**WHAT THE TASK ASKS:**
Pull each line with the string "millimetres" from the entries.

**SUPPLIED INFORMATION:**
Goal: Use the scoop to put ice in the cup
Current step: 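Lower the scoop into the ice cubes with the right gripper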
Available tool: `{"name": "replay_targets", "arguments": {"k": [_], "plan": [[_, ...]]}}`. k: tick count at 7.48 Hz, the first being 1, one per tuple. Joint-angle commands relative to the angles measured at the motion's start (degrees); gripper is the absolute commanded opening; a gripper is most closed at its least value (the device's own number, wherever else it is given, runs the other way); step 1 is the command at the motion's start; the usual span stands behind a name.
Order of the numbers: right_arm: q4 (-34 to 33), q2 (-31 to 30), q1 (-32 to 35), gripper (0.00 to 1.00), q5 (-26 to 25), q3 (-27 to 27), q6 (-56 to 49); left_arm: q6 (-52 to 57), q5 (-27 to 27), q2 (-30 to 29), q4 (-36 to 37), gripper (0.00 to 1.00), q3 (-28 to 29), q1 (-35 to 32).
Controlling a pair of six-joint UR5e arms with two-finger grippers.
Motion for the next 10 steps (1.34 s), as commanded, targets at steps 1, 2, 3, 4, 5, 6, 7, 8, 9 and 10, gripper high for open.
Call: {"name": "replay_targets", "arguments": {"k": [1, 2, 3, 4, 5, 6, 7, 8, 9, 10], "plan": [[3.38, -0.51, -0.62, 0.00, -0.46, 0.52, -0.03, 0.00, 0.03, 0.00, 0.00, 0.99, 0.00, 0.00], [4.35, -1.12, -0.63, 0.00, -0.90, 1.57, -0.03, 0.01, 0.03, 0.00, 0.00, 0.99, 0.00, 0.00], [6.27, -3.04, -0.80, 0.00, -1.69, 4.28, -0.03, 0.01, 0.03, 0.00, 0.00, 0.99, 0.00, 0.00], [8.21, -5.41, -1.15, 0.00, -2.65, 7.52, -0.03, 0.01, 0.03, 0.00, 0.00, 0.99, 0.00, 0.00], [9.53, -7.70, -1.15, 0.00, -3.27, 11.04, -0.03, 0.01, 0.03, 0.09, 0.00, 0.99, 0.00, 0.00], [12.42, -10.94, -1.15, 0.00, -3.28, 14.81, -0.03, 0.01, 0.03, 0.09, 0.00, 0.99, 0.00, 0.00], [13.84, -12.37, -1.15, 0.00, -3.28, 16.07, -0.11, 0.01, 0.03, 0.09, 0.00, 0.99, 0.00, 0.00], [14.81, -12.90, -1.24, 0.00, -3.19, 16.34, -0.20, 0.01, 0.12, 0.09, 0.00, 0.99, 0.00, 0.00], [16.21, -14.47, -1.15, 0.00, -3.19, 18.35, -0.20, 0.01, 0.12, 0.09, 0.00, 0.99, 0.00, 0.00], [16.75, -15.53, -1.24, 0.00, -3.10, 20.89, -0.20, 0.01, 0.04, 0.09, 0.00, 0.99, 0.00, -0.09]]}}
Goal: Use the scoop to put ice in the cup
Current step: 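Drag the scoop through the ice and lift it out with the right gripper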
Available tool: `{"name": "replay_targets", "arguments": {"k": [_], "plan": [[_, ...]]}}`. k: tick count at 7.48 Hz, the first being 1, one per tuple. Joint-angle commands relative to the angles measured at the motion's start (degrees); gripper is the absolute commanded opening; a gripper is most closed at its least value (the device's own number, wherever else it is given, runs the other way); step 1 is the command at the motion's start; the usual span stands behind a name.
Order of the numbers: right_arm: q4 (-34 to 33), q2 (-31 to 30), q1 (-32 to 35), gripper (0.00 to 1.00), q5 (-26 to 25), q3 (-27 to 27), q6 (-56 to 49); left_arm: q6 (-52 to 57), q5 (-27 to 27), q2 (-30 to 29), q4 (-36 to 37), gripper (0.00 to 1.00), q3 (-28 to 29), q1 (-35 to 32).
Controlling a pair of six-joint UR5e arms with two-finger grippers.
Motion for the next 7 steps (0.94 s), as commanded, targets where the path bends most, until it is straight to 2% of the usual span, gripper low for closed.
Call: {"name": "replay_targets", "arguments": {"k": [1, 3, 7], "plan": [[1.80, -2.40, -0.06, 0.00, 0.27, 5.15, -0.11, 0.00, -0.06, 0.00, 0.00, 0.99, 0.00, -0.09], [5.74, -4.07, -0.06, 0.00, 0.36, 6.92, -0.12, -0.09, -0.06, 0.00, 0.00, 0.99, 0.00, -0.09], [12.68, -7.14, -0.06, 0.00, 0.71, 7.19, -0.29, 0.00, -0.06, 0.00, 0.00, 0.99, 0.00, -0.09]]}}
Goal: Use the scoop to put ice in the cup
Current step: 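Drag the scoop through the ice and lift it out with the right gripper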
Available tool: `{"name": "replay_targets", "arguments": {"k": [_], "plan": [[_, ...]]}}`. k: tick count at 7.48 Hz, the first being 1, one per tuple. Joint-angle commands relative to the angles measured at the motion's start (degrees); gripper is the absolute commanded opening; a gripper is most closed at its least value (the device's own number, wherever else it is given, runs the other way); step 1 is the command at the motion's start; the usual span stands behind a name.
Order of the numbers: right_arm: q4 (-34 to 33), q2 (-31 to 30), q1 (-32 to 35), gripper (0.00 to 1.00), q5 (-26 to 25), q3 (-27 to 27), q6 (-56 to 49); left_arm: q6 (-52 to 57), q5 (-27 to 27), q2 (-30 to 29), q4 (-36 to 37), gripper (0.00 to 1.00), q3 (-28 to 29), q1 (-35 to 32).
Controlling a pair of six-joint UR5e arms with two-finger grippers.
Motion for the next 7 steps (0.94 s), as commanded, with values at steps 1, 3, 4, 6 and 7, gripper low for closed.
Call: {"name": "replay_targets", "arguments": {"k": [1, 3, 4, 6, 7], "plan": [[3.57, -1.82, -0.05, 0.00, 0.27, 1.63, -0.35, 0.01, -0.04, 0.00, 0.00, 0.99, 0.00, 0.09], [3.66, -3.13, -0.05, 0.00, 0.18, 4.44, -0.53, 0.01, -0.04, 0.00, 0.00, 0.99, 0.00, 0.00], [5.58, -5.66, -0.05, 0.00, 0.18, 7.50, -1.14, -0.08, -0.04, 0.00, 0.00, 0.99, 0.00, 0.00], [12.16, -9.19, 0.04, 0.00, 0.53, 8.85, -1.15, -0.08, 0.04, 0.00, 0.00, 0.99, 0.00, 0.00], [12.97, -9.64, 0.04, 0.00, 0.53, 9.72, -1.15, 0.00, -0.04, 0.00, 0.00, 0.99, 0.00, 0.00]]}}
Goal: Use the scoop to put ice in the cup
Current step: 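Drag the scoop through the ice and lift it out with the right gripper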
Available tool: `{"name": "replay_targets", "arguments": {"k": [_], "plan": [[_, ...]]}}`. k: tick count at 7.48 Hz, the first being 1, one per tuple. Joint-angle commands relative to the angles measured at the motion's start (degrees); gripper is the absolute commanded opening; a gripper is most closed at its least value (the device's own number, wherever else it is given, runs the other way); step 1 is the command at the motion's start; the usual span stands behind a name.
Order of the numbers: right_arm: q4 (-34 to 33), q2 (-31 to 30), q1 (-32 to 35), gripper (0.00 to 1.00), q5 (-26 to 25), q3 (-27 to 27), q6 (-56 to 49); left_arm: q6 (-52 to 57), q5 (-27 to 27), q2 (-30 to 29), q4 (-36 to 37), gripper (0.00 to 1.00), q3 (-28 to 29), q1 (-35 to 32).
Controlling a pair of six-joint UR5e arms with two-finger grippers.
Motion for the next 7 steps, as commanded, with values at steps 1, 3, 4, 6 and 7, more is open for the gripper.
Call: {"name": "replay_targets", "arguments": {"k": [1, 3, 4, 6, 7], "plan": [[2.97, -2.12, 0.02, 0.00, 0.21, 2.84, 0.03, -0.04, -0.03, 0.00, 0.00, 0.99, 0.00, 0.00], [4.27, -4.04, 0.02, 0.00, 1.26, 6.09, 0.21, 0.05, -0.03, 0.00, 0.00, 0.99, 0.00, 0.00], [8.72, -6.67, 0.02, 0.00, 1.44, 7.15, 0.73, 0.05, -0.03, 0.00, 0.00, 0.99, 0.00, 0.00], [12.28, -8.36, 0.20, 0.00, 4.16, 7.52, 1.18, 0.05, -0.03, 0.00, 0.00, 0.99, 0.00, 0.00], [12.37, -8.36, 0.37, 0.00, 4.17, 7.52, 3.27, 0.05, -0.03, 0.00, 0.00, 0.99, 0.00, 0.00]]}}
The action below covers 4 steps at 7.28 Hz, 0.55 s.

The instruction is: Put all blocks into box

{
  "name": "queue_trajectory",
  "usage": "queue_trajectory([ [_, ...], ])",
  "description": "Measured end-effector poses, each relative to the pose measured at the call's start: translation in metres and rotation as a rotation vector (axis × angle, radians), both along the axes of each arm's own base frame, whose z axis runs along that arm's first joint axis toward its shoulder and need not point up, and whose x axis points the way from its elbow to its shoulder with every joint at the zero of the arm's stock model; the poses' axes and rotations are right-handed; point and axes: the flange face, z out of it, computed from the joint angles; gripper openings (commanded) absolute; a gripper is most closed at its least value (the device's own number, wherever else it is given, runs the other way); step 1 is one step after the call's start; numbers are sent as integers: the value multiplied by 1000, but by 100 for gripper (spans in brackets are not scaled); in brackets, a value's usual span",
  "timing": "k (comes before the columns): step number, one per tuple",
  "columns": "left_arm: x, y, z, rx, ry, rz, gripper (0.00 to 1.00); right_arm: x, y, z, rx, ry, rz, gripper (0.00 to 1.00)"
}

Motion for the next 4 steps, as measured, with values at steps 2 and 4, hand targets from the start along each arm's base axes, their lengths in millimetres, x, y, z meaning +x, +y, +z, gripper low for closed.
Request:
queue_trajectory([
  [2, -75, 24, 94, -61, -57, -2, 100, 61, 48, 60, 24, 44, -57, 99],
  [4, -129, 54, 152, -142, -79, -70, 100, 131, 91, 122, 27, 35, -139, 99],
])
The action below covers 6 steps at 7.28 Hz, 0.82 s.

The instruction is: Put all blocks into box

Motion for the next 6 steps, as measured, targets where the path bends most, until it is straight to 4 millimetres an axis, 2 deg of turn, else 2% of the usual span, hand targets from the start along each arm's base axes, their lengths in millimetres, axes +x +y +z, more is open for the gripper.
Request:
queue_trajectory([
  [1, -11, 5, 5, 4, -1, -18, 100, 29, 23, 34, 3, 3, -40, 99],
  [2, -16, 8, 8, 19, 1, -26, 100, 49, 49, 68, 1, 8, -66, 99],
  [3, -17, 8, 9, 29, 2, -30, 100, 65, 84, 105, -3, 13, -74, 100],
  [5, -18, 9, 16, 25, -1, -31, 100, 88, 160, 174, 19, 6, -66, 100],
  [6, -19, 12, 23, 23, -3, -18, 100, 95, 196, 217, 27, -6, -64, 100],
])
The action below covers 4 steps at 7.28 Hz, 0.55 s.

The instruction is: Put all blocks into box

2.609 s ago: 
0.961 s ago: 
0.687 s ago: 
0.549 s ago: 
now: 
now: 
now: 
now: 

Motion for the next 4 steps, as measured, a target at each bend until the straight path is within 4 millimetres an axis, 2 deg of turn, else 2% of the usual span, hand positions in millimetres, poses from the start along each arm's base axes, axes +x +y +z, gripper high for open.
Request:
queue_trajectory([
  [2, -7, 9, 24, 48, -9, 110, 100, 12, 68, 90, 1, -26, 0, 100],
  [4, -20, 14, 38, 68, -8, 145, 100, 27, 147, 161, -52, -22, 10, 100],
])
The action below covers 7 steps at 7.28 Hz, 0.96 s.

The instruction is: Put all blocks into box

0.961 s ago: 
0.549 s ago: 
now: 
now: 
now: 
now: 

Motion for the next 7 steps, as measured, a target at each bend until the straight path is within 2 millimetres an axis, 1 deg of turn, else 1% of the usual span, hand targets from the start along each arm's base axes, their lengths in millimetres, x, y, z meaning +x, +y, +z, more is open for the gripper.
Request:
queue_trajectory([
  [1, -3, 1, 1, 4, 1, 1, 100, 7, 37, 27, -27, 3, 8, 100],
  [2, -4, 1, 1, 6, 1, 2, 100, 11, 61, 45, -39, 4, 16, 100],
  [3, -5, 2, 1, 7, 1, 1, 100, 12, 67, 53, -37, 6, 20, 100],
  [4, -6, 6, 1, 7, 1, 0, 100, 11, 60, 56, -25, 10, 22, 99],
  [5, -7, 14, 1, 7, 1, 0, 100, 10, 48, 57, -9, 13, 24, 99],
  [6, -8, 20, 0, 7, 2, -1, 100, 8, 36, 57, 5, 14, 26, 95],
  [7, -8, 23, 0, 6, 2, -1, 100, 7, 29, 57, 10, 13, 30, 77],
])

**SOLUTION:**
Motion for the next 4 steps, as measured, with values at steps 2 and 4, hand targets from the start along each arm's base axes, their lengths in millimetres, x, y, z meaning +x, +y, +z, gripper low for closed.
Motion for the next 6 steps, as measured, targets where the path bends most, until it is straight to 4 millimetres an axis, 2 deg of turn, else 2% of the usual span, hand targets from the start along each arm's base axes, their lengths in millimetres, axes +x +y +z, more is open for the gripper.
Motion for the next 4 steps, as measured, a target at each bend until the straight path is within 4 millimetres an axis, 2 deg of turn, else 2% of the usual span, hand positions in millimetres, poses from the start along each arm's base axes, axes +x +y +z, gripper high for open.
Motion for the next 7 steps, as measured, a target at each bend until the straight path is within 2 millimetres an axis, 1 deg of turn, else 1% of the usual span, hand targets from the start along each arm's base axes, their lengths in millimetres, x, y, z meaning +x, +y, +z, more is open for the gripper.

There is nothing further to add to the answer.